**THE TASK:**
Where a line below holds the string "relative", copy that line.

**RECORDED INFORMATION:**

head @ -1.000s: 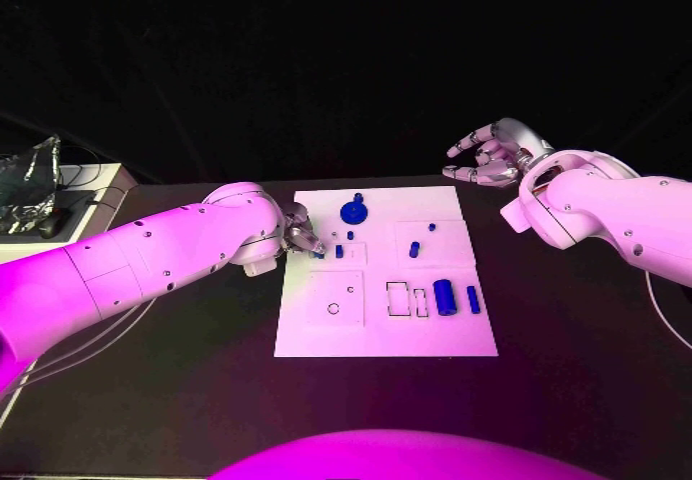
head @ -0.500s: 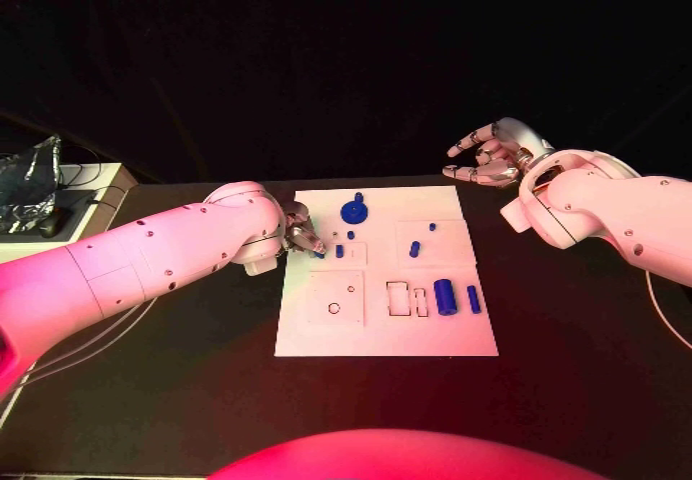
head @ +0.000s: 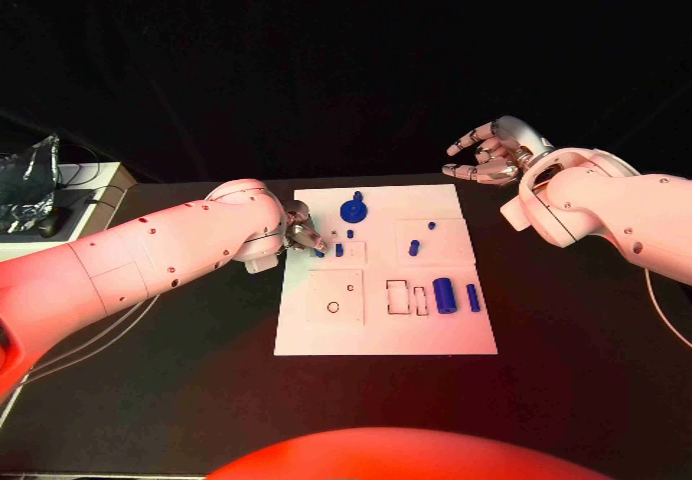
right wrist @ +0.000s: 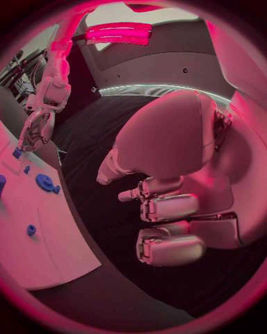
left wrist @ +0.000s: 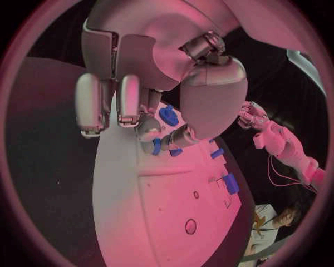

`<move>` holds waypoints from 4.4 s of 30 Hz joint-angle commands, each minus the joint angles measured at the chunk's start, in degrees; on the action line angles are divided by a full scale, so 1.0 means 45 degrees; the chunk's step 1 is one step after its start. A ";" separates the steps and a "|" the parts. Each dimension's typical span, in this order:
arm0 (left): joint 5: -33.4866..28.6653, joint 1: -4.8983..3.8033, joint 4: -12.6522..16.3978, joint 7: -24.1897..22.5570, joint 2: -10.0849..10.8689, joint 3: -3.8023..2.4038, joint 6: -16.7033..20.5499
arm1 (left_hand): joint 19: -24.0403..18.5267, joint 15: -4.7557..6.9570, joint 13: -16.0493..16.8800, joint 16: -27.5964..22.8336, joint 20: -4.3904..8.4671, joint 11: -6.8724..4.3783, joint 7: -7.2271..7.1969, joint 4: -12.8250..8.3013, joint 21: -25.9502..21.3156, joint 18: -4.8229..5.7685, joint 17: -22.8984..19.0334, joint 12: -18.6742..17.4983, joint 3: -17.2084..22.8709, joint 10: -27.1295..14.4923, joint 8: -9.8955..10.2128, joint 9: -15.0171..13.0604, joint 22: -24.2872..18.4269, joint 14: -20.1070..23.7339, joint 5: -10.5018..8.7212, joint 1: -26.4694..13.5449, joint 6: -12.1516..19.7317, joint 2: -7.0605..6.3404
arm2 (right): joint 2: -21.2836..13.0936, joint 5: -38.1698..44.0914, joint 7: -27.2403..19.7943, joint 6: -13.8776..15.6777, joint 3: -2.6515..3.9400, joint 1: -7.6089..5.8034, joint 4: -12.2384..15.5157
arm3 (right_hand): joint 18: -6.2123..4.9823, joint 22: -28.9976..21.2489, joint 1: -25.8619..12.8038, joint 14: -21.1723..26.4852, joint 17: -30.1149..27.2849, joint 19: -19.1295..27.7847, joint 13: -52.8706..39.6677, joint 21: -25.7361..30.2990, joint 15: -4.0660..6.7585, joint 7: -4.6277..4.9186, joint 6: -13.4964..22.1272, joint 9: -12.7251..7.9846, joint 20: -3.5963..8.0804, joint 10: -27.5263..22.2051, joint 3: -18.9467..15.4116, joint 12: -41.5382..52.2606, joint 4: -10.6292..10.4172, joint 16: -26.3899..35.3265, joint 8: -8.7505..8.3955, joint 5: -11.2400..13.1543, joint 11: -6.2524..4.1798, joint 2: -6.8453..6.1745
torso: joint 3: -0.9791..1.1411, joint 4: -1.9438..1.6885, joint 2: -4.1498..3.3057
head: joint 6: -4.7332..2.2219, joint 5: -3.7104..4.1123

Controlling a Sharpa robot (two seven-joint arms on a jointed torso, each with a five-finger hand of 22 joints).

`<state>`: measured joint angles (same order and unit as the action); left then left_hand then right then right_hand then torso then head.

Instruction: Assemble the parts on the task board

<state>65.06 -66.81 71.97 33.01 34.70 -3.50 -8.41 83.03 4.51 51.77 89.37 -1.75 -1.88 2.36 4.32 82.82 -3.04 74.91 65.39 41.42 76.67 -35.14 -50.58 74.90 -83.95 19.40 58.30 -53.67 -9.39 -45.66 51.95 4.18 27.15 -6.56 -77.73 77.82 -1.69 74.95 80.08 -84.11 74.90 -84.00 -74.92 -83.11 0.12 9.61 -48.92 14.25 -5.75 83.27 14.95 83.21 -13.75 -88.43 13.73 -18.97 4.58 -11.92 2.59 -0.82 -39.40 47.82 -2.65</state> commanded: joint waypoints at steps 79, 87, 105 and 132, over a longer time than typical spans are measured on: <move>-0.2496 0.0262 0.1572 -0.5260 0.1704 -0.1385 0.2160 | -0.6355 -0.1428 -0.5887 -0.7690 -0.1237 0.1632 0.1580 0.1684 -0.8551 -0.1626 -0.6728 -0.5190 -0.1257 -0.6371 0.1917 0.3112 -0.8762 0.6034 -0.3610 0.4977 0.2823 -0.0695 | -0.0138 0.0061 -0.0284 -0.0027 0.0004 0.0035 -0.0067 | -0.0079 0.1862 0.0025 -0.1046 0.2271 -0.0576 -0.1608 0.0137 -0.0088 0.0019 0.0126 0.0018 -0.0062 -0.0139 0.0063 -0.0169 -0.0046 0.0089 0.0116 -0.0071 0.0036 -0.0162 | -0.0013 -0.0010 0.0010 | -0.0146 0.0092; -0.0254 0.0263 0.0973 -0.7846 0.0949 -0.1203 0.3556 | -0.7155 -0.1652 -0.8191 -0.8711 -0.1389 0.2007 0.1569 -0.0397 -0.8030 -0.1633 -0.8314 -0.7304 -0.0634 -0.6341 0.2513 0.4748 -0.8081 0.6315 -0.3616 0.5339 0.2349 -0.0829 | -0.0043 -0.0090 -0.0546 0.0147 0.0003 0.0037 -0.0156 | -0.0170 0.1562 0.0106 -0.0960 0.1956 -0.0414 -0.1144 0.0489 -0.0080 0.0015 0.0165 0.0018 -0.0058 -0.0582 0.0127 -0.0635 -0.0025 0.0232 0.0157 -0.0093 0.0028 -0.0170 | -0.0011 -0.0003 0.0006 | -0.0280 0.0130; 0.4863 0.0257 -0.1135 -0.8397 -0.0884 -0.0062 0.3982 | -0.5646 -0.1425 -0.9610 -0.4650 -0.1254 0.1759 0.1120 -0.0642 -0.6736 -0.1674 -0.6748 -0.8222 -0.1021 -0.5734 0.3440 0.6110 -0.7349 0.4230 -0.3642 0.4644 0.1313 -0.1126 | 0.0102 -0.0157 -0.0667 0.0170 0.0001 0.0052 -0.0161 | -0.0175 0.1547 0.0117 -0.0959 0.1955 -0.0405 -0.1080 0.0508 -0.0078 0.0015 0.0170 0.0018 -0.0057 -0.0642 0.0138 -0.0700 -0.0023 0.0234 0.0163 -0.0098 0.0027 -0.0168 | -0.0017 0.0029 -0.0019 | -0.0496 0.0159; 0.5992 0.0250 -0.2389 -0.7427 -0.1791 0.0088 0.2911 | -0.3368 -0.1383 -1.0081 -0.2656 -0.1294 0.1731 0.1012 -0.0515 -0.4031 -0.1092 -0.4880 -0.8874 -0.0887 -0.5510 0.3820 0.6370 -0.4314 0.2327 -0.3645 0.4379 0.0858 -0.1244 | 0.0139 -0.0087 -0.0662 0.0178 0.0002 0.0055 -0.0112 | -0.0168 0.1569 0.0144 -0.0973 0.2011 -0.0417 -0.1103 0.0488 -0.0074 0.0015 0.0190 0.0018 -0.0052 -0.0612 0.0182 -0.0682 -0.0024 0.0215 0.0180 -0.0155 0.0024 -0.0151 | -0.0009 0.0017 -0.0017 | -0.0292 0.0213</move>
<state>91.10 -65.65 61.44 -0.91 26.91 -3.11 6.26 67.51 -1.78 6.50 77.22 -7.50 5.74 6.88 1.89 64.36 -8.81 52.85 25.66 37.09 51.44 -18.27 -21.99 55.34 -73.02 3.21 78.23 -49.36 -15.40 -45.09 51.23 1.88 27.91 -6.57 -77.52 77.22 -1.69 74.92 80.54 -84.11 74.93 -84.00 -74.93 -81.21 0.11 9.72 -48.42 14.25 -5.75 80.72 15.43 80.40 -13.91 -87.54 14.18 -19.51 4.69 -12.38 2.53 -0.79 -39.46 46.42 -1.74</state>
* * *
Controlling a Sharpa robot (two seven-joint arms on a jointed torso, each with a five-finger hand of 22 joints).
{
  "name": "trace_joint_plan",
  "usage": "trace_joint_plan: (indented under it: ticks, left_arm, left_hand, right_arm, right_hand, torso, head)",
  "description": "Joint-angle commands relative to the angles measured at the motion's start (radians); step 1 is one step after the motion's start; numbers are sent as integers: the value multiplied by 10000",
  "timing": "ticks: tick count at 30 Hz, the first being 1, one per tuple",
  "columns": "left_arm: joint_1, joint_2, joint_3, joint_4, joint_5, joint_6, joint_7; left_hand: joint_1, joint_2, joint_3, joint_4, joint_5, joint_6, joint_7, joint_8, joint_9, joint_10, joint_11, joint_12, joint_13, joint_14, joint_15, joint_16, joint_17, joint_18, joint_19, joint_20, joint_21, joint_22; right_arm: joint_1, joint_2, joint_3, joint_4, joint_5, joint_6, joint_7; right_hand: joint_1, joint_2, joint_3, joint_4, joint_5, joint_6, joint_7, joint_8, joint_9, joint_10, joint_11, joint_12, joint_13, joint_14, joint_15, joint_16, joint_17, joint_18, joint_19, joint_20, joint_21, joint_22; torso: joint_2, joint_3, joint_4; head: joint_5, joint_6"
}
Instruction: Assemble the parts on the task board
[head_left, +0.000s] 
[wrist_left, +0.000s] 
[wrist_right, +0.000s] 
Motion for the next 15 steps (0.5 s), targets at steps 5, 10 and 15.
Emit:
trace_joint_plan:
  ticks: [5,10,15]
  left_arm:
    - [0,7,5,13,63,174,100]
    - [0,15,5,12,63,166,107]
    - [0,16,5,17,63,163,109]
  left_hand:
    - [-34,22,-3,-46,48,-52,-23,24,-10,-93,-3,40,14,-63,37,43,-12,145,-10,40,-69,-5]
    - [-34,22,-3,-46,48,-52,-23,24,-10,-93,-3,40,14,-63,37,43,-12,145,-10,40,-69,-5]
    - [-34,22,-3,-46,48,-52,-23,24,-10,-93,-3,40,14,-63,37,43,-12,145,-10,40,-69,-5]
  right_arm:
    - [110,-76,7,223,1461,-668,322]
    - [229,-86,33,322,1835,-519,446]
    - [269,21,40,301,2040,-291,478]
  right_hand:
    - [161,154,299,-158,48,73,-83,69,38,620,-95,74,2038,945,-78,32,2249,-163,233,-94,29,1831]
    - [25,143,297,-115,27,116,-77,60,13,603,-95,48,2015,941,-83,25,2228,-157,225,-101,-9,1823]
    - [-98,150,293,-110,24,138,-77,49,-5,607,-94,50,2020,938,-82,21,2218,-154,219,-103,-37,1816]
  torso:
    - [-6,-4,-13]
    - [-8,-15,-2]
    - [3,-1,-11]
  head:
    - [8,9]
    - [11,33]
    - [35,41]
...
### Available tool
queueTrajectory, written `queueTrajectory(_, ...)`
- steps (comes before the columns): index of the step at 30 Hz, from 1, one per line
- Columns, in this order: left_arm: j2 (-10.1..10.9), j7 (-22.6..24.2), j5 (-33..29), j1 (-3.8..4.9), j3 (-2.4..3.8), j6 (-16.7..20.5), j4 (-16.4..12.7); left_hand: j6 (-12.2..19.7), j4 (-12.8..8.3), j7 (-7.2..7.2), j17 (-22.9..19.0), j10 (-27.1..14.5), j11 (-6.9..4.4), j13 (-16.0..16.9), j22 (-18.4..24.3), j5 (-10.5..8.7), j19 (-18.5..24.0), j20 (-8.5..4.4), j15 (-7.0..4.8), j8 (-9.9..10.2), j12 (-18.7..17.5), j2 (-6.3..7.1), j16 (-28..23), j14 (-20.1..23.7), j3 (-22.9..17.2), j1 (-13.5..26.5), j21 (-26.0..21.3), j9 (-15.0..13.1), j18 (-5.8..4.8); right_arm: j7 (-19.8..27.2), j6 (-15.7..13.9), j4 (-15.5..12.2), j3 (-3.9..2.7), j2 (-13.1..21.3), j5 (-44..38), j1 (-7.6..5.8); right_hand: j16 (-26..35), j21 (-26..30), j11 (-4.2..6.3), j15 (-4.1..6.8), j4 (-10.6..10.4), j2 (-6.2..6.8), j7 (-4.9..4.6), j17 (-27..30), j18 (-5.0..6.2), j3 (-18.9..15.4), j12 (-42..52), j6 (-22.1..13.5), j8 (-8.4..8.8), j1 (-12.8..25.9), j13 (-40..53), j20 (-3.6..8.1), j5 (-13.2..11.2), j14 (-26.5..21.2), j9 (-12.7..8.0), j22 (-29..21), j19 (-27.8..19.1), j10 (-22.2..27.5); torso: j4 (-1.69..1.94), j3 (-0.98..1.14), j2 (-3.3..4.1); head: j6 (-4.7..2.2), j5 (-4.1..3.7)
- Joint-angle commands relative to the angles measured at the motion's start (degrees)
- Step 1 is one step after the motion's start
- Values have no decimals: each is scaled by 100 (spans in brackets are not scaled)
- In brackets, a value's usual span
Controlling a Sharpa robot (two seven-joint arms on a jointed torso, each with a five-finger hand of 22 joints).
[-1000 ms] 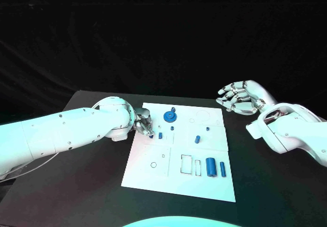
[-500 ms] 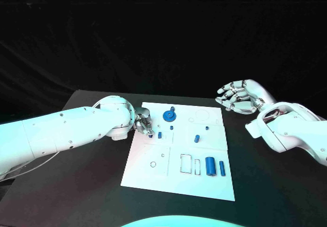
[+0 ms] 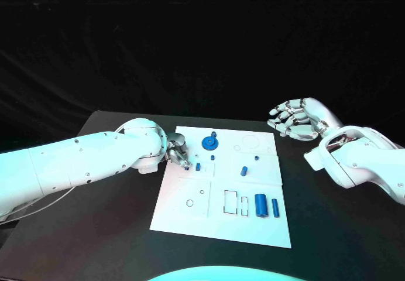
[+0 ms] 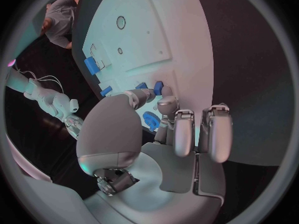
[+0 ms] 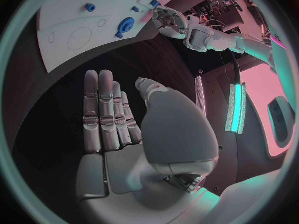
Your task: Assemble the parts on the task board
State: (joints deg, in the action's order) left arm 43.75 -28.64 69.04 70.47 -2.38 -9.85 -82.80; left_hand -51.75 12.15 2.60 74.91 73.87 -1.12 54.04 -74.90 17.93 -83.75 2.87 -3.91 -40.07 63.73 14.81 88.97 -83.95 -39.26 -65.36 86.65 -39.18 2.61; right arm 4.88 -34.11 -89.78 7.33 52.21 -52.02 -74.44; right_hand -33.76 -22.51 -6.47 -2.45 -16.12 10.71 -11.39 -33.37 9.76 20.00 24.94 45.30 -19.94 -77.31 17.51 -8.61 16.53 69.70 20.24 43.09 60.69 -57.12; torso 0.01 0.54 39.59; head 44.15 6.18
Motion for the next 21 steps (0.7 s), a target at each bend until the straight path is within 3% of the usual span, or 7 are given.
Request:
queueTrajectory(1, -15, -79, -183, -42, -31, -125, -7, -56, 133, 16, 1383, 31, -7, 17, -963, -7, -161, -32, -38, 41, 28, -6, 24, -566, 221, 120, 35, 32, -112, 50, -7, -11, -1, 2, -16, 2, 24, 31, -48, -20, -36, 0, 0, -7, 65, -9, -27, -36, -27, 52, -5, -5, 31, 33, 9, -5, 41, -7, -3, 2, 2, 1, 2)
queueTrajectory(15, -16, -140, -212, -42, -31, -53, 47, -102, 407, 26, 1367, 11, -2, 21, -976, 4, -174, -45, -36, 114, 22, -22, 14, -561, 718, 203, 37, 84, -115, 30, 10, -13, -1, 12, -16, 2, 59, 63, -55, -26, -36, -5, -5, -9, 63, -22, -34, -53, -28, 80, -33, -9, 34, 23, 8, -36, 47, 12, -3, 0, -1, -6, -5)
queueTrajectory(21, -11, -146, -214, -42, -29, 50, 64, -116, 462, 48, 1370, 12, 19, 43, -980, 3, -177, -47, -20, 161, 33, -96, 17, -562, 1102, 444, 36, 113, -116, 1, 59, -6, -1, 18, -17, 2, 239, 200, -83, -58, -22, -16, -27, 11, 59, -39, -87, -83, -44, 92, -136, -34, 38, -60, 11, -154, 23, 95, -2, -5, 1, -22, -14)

**YOUR SOLUTION:**
  "description": "Joint-angle commands relative to the angles measured at the motion's start (radians); step 1 is one step after the motion's start; numbers are sent as integers: the value multiplied by 10000",
- Joint-angle commands relative to the angles measured at the motion's start (degrees)

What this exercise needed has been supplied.